*What is being asked*.
Below are entries; repeat exactly, and nothing else, the lines from the one holding "From a set of" through the one holding "--target=perforated disc --mode=segment", inclusive. Leave the pictures out.

[Data records]
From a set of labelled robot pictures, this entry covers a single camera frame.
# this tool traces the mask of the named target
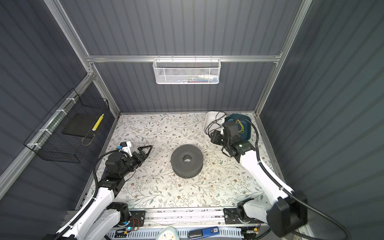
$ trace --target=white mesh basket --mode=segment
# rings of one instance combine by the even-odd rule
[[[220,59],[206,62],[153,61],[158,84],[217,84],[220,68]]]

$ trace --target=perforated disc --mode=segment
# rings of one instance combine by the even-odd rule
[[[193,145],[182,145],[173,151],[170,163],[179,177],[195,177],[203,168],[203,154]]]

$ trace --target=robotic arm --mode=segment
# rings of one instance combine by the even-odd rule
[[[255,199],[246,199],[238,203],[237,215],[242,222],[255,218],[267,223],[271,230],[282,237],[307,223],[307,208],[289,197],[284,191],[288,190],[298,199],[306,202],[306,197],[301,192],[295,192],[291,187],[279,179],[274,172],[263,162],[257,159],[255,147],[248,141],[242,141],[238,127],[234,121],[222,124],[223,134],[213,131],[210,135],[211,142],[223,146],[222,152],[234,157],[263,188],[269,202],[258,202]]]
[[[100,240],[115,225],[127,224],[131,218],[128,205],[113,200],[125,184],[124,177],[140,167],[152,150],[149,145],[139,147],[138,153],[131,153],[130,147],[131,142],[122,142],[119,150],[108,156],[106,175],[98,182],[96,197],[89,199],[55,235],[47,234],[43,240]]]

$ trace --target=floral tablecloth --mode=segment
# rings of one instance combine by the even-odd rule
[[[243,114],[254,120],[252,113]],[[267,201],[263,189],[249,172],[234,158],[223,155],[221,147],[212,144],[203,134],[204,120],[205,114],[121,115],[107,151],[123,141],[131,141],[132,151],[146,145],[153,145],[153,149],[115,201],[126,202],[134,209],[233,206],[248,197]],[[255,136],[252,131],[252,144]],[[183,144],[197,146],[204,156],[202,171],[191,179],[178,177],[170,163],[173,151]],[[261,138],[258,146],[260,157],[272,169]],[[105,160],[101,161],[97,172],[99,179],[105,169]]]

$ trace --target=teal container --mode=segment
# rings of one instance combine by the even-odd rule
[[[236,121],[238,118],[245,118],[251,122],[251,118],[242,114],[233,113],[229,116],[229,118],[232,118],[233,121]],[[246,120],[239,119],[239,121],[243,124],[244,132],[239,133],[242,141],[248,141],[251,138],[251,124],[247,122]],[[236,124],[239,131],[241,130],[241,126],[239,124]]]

==

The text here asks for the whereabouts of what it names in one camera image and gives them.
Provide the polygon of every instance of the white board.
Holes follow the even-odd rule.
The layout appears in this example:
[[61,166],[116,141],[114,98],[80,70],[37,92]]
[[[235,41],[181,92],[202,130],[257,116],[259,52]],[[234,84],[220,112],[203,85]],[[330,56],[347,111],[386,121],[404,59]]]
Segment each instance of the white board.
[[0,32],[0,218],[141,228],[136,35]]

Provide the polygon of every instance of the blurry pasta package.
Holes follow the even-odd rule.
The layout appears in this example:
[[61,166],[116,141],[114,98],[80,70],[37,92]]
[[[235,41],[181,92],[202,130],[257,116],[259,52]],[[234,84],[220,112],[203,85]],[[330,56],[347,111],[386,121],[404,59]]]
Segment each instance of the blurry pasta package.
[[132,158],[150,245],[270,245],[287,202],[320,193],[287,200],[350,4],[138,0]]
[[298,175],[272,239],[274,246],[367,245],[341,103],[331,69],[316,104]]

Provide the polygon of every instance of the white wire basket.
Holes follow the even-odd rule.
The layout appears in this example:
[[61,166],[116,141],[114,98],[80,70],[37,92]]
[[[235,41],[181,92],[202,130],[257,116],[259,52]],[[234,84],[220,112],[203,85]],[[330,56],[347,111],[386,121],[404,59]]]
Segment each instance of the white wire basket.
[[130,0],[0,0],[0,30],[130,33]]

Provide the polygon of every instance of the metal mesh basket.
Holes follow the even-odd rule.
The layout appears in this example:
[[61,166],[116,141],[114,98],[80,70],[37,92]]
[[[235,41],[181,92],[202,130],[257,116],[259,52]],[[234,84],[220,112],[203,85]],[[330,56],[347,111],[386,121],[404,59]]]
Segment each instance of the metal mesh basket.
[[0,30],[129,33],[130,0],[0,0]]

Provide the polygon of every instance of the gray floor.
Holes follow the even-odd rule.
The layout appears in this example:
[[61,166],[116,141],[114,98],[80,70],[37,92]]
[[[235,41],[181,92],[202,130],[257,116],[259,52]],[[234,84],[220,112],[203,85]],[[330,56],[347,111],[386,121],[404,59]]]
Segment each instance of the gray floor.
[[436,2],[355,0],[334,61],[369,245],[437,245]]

--

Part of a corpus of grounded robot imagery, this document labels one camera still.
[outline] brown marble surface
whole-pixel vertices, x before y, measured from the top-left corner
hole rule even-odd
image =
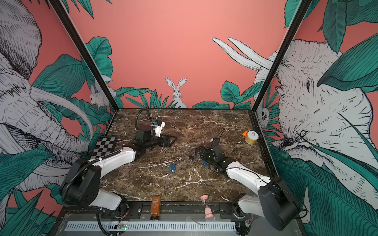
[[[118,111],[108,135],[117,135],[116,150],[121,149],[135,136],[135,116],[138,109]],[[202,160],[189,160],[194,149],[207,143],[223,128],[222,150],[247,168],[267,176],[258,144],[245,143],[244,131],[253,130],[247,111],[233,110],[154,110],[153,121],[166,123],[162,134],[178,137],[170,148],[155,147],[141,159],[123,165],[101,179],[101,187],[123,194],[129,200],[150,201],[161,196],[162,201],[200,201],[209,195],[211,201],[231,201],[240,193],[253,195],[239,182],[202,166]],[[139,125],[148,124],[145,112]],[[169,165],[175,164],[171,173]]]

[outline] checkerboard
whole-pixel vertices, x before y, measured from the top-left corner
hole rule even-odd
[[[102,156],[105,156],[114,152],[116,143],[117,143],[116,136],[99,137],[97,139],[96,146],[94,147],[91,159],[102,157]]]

*Solved problem*.
From a set of labelled robot pictures, this entry covers a single camera frame.
# this tool traces the mask of the named target
$ trace --target=white mesh basket --mode=segment
# rings of one instance combine by the even-odd rule
[[[220,59],[206,62],[153,61],[158,84],[217,84],[220,68]]]

$ trace --target=perforated disc --mode=segment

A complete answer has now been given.